Ho letto i messaggi dei nostri studenti. In questi mesi la malattia e poi la scomparsa di Silvana hanno portato disagio e confusione, ma anche qualche lucente pagliuzza di chiarezza. Lei e io abbiamo avuto molti confronti, litigi e riconciliazioni. Credevo, conoscendola da trentacinque anni, di saper tutto di lei. Invece alcuni dettagli colti dagli studenti mi fanno credere che mi ingannavo.
Uno di loro parla del suo sguardo “severo eppure stranamente dolce”, “dei suoi piccoli scatti di rabbia quando uno studente non la capiva”. Molti si dichiarano orgogliosi di avere la sua firma sul loro libretto, e ricordano di aver fatto con lei discussioni filosofiche su temi che io credevo fossero solo appiccicati alla superficie della loro mente, appresi solo per compiacere docenti stravaganti come Silvana e me stesso.

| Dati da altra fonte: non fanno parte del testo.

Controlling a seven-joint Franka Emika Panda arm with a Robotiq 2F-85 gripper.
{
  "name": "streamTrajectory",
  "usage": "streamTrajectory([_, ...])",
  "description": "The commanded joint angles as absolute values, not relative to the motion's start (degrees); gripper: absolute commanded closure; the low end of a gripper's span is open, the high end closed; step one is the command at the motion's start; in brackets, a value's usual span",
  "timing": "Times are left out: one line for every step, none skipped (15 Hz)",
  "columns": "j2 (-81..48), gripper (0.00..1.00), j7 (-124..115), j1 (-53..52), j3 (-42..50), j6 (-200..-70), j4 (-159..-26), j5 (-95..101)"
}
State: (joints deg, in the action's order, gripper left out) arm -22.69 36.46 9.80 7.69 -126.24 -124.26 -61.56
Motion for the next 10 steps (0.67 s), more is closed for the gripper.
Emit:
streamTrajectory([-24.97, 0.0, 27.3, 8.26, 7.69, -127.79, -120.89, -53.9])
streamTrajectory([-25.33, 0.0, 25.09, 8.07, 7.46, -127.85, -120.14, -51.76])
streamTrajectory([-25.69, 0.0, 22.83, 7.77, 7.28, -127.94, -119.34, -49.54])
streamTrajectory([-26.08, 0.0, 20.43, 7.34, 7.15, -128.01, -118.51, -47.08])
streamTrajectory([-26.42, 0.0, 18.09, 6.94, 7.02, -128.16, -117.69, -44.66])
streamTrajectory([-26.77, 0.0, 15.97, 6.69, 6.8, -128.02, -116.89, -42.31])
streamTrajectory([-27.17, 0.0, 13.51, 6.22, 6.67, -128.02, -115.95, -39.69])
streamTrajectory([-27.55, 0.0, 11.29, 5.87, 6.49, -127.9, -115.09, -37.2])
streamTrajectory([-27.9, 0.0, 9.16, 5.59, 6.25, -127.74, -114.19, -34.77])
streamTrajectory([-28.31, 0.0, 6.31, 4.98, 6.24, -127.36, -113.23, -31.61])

Invece forse non è così. Ne ho discusso anche con Luigi Lentini, un collega e un amico di Silvana e mio che ha insegnato a Catania, alcuni anni fa. Forse i ragazzi vogliono sembrare più cinici di quanto in realtà non siano o forse, più semplicemente, io non li capisco bene. Ma non ha importanza. Quel che ha importanza è, allora, che forse il nostro lavoro non affonda nel nulla e vale la pena di condurlo avanti, pur in mezzo a tante difficoltà.
Quindi, gli stucchevoli slogan di chi dice che l’Università è ormai ridotta a un liceo sono falsi. I ragazzi si attendono molto da noi e sono disposti a ricambiare se si riesce a venir fuori dalle nostre beghe e limitazioni e a dar loro quel che si deve dare. Forse l’approssimazione di Silvana – che tutti conoscevamo e che io spesso non capivo – serviva proprio a rendere possibile e difendere la sua risposta generosa alle soverchianti difficolta’ del presente, che non possono essere battute solo con rigore e precisione. La sua “strana dolcezza e severita’ ” costituiscono una sintesi forte e non effimera.
E’ stato bene comprenderlo, anche se solo all’ultimo momento.